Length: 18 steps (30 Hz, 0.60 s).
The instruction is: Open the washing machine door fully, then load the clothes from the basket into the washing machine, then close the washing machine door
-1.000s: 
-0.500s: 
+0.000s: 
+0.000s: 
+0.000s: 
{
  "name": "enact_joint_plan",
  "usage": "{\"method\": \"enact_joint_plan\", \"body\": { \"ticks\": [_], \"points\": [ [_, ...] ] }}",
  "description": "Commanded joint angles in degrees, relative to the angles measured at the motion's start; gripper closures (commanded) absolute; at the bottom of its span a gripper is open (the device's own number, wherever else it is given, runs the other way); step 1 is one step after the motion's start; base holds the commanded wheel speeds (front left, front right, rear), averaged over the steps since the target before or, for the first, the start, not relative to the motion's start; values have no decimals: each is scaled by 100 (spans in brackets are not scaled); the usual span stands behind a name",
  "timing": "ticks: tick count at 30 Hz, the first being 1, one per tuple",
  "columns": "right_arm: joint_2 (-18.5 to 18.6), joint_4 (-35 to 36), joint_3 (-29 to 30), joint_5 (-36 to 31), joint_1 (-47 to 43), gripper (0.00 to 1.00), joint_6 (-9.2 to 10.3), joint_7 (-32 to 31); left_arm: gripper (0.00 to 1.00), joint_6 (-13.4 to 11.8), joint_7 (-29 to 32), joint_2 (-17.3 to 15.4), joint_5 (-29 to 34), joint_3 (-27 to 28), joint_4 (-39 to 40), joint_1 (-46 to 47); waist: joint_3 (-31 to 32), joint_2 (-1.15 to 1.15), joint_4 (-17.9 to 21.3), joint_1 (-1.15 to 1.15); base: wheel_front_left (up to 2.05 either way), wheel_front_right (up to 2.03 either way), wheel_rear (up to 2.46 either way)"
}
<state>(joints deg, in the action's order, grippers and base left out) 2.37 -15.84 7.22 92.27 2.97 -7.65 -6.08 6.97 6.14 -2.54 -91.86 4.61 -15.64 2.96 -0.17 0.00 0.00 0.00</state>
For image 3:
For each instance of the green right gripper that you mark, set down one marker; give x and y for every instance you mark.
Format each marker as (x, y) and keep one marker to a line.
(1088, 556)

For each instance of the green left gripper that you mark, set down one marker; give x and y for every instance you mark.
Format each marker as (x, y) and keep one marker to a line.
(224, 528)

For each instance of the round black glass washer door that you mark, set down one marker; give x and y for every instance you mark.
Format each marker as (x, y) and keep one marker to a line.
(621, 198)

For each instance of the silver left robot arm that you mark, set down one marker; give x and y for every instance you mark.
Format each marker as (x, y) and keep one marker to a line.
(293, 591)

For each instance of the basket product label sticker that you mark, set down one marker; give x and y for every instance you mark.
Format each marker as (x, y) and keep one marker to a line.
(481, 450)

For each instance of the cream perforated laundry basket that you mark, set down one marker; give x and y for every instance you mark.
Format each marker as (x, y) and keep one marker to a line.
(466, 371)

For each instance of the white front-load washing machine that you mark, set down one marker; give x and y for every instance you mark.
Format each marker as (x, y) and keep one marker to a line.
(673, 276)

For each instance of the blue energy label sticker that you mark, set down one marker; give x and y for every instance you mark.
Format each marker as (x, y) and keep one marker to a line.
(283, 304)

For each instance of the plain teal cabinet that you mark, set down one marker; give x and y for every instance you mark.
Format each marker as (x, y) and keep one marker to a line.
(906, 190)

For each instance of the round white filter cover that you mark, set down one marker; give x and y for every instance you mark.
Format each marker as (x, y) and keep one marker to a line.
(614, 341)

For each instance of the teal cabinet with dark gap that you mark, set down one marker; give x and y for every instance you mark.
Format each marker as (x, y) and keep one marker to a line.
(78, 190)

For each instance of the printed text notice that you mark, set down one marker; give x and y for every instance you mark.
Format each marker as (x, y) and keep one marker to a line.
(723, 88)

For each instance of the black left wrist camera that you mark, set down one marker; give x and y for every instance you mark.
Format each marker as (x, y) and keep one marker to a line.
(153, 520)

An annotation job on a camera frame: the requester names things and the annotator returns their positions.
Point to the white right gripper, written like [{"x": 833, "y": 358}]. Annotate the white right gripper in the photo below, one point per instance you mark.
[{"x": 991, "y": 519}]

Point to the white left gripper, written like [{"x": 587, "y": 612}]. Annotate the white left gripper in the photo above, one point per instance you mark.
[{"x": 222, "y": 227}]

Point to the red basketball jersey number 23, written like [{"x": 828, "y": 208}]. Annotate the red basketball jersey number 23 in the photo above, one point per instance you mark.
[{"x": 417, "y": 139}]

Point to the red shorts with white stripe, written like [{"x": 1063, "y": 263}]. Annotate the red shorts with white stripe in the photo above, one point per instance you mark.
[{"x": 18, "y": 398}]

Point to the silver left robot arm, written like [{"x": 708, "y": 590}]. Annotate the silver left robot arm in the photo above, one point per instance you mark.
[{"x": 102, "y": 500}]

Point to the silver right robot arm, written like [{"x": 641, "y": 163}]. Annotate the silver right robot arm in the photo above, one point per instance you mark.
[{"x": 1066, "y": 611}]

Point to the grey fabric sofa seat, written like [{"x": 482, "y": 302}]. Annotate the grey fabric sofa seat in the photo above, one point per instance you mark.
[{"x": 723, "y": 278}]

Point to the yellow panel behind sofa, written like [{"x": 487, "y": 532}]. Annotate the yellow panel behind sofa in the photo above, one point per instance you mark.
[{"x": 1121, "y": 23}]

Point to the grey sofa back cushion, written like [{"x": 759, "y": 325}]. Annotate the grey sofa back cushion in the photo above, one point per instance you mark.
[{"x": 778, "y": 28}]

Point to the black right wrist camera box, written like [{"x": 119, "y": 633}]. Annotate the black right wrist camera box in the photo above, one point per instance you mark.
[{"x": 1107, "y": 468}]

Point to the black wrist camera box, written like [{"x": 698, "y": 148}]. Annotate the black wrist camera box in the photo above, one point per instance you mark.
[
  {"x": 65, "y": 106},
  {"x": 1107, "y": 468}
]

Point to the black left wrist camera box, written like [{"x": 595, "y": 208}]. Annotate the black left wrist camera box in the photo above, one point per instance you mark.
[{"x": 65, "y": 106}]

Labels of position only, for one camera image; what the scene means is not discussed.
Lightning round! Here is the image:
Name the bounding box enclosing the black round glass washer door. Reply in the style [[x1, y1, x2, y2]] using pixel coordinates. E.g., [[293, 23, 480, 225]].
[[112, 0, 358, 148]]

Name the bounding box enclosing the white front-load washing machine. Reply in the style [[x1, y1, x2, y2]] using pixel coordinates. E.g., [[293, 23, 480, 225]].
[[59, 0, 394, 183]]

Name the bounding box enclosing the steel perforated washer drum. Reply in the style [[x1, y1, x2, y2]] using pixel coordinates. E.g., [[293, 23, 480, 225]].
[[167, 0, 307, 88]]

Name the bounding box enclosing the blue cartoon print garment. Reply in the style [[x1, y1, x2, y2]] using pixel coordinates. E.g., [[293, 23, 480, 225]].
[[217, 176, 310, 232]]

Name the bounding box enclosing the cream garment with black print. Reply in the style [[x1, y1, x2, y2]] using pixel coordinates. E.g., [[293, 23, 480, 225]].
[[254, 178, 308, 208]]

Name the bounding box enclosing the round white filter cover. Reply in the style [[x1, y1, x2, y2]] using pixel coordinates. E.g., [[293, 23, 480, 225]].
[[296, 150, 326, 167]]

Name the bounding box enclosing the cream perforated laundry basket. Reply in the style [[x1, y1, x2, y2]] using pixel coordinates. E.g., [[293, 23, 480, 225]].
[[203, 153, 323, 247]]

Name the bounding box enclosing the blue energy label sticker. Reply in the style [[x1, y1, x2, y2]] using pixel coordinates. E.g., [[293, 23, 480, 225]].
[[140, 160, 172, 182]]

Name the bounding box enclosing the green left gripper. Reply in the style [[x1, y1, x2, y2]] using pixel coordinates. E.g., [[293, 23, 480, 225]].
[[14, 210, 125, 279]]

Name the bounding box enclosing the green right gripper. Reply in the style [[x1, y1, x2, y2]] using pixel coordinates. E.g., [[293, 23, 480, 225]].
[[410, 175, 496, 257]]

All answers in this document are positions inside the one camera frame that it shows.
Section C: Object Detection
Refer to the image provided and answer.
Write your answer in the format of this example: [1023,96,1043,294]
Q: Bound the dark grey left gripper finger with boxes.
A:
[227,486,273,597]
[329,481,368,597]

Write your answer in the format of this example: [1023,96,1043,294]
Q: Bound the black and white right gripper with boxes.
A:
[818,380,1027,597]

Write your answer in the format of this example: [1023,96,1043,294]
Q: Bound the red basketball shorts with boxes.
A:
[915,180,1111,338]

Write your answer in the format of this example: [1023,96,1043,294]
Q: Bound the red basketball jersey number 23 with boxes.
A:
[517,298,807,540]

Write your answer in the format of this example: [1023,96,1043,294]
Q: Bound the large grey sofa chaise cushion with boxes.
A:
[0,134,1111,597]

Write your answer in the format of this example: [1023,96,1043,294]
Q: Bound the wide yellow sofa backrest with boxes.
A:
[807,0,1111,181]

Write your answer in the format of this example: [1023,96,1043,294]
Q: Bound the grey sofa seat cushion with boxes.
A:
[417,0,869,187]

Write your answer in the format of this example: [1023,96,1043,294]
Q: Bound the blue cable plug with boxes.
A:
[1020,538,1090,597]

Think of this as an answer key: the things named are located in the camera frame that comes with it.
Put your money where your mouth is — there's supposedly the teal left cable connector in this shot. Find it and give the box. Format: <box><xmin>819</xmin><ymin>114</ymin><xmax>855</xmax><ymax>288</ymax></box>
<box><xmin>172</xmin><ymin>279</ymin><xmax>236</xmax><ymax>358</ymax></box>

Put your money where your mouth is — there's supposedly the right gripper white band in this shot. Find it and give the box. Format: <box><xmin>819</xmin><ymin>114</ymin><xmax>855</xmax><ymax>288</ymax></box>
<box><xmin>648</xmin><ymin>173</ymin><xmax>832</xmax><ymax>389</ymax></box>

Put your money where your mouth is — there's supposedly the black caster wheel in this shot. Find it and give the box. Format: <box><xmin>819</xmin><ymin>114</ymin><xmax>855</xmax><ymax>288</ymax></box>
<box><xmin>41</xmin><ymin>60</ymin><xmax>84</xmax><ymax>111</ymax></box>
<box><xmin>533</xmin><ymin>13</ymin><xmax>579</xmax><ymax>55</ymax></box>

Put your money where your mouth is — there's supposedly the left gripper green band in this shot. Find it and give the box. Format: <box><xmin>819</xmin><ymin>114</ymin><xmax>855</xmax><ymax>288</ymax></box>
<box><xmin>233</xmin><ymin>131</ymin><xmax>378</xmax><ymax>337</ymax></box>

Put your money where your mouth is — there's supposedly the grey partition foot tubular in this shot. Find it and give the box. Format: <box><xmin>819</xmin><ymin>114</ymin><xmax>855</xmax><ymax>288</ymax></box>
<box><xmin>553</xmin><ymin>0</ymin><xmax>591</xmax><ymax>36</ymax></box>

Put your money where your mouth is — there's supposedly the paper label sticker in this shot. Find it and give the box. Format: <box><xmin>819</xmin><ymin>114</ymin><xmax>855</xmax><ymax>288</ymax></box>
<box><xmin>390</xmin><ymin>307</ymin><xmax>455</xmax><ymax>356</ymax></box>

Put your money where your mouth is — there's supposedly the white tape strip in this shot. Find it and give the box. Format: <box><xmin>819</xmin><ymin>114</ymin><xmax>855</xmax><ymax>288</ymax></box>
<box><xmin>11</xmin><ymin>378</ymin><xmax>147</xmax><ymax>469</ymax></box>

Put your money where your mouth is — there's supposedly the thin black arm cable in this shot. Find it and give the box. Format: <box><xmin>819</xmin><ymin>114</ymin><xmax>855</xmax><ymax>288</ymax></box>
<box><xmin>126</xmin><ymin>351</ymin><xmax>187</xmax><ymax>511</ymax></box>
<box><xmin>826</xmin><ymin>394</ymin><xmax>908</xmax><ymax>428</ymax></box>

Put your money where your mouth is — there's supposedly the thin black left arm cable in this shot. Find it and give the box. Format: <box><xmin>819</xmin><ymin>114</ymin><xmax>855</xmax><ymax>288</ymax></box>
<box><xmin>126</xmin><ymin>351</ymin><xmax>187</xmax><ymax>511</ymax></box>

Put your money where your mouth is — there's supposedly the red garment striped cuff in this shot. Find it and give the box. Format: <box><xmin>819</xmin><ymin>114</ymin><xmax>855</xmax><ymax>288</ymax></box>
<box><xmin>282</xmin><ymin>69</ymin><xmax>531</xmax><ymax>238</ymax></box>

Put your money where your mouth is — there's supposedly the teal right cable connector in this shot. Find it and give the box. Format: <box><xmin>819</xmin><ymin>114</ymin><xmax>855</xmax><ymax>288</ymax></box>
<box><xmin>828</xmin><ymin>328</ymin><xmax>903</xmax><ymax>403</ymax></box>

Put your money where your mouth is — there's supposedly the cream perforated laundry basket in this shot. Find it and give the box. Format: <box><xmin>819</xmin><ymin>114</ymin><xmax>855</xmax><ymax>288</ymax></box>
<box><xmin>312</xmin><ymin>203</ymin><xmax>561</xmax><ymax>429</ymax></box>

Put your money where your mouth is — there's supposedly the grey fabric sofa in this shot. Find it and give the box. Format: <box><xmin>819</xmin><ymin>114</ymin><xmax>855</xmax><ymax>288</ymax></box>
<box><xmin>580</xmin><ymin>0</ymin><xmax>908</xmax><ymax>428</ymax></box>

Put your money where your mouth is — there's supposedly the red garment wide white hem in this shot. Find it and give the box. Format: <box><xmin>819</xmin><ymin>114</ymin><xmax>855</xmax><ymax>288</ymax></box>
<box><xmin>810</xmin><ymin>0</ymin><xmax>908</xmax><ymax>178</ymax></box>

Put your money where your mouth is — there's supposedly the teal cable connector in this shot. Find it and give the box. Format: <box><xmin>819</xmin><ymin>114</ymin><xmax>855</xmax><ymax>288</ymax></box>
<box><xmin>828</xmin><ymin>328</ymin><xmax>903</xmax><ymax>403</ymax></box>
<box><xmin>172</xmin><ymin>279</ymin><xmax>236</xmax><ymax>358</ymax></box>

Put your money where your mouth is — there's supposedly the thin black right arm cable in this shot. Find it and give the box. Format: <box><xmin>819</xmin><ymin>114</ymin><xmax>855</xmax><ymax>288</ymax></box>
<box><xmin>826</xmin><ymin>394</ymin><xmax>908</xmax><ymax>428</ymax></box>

☆ ☆ ☆ ☆ ☆ ☆ ☆

**PROBLEM DESCRIPTION**
Each line of the entries above that includes "image" counts once; state how many such lines there are, with the number as the only answer.

**REPLY TO THE TASK**
4